For the brownies: Preheat the oven to 300 degrees. Whisk together the egg and both sugars, then throw everything else but the syrup in, mix together. Minimal mixing is better, while it’s unlikely you’ll get much gluten development with the tiny amount of flour in these, tough brownies aren’t what you want. If you’ll notice, this recipe has a significant amount of cocoa powder in it. That’s how you make brownies, if your recipe calls for chocolate but not cocoa powder, get a new recipe. I like mine a little less sweet, so I reduce the sugar slightly, especially for this dish since you’re going to have some sweetness in the pomegranate syrup, and I like the bitter offset.

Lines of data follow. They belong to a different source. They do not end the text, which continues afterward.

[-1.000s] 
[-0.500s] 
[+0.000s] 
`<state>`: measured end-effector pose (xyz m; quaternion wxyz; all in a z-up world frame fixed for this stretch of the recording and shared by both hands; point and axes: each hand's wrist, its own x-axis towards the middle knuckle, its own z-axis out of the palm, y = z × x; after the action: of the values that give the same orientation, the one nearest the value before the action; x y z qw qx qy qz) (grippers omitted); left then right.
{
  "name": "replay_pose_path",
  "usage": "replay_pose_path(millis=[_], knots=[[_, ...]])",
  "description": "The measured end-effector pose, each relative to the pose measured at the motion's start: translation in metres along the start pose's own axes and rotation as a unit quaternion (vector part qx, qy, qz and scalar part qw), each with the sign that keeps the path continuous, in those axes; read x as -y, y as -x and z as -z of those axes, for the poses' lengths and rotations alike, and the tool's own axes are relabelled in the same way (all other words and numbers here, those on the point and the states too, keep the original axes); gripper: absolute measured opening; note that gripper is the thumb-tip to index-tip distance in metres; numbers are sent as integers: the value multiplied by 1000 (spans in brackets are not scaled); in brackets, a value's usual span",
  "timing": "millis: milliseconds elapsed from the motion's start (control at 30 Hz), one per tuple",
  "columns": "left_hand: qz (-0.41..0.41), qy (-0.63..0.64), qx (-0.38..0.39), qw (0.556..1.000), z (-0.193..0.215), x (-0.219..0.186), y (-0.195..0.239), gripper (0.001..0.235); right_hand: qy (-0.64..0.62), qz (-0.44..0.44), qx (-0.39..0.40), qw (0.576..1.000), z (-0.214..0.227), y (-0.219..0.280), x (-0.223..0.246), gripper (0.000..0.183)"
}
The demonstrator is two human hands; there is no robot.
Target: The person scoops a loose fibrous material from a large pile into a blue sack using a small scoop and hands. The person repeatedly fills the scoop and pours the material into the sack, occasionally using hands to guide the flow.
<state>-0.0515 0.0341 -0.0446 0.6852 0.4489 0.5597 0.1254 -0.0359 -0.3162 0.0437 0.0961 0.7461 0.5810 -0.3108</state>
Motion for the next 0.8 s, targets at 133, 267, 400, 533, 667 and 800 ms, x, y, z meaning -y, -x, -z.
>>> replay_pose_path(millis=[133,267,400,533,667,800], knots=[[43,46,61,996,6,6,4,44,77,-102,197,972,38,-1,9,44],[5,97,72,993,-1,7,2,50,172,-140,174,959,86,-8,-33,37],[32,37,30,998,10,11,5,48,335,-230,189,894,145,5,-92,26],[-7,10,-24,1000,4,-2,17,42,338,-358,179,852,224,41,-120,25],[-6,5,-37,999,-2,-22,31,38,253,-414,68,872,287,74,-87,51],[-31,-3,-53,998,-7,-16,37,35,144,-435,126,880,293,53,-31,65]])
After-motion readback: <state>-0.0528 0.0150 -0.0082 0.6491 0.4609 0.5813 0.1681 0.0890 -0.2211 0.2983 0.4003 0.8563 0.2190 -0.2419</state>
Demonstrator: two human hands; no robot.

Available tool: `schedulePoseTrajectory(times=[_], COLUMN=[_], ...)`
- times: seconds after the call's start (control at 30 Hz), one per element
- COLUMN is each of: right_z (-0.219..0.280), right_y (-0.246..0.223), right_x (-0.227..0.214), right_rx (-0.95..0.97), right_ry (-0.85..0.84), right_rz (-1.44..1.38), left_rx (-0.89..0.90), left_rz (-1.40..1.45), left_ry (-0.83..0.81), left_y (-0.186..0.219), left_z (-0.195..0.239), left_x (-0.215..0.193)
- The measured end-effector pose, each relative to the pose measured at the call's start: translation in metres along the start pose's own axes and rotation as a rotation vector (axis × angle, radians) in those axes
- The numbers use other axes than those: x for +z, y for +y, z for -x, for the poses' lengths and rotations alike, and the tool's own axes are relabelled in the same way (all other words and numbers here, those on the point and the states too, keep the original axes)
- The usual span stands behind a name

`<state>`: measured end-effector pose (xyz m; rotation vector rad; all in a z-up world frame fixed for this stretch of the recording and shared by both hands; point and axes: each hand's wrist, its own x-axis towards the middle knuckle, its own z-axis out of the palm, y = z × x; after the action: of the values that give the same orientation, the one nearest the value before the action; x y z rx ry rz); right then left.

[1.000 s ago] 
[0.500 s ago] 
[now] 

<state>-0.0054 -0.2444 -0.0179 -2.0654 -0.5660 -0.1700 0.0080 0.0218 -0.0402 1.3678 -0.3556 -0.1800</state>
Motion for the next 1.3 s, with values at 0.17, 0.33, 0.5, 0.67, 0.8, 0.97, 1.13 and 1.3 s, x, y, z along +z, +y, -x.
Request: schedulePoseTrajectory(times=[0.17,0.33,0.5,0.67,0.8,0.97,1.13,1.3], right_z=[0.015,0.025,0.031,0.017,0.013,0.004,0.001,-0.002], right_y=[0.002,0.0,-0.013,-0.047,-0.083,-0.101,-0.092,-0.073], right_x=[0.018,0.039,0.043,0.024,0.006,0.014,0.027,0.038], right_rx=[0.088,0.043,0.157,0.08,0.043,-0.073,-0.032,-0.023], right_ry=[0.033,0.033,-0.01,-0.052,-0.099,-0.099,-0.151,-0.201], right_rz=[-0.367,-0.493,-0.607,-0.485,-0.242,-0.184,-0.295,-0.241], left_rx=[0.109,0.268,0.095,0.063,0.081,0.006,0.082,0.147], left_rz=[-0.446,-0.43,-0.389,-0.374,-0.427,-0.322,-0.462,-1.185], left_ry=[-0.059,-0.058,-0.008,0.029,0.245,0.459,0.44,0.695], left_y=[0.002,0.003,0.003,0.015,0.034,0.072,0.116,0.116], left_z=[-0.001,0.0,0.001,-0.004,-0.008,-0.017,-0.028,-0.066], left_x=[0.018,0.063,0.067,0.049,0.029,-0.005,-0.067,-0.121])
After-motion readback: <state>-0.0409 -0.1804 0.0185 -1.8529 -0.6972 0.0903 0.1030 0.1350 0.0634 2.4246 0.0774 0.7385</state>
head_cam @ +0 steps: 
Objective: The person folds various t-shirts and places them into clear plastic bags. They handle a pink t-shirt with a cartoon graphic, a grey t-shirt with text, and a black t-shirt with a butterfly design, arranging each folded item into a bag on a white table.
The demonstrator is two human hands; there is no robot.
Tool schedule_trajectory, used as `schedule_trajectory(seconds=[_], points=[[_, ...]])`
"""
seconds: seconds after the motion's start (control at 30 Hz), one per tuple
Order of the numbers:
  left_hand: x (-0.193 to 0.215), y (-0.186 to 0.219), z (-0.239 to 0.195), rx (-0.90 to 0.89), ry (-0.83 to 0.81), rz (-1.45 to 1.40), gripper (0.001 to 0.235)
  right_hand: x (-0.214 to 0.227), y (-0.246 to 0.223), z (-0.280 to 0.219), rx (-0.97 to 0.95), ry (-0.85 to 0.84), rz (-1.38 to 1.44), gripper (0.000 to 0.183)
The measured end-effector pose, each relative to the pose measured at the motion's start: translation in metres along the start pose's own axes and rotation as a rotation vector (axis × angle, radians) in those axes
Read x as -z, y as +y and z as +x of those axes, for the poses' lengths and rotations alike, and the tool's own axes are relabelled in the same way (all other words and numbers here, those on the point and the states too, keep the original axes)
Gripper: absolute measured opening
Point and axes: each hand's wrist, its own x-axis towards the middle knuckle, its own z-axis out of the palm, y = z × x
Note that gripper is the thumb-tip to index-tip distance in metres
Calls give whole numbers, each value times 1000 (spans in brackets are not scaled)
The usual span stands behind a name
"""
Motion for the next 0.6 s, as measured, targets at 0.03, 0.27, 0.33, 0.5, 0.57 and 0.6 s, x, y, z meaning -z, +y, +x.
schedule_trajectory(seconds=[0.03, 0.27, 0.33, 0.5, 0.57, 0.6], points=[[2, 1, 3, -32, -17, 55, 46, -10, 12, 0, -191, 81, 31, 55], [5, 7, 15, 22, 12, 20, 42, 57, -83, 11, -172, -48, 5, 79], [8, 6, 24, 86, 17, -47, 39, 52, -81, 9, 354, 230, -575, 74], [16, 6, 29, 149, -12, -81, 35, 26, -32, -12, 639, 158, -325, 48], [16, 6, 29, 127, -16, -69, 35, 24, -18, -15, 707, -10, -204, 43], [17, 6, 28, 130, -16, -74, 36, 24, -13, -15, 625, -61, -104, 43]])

Put parchment paper in a 8x8 brownie pan (or butter/flour it), and pour the batter in. Take about 2-3 tablespoons of the pomegranate syrup and drizzle it over the top, then use a butter knife to marble it into the brownie. Don’t drizzle too much in, the brownies will just get soggy, you can (and should) drizzle more on after they’re baked. You could also just bake them, then have it drizzled on top, but I like the flavor throughout.
Bake at 300 for 45 minutes, remove from the pan (hopefully you cut the parchment paper long so you could just pull the brownies out whole) and put on a rack to cool. This prevents getting condensation and sogginess on the bottom. Drizzle some extra syrup on top, and cut into pieces. These things are strong, so I recommend smaller pieces, I do 16 pieces on mine.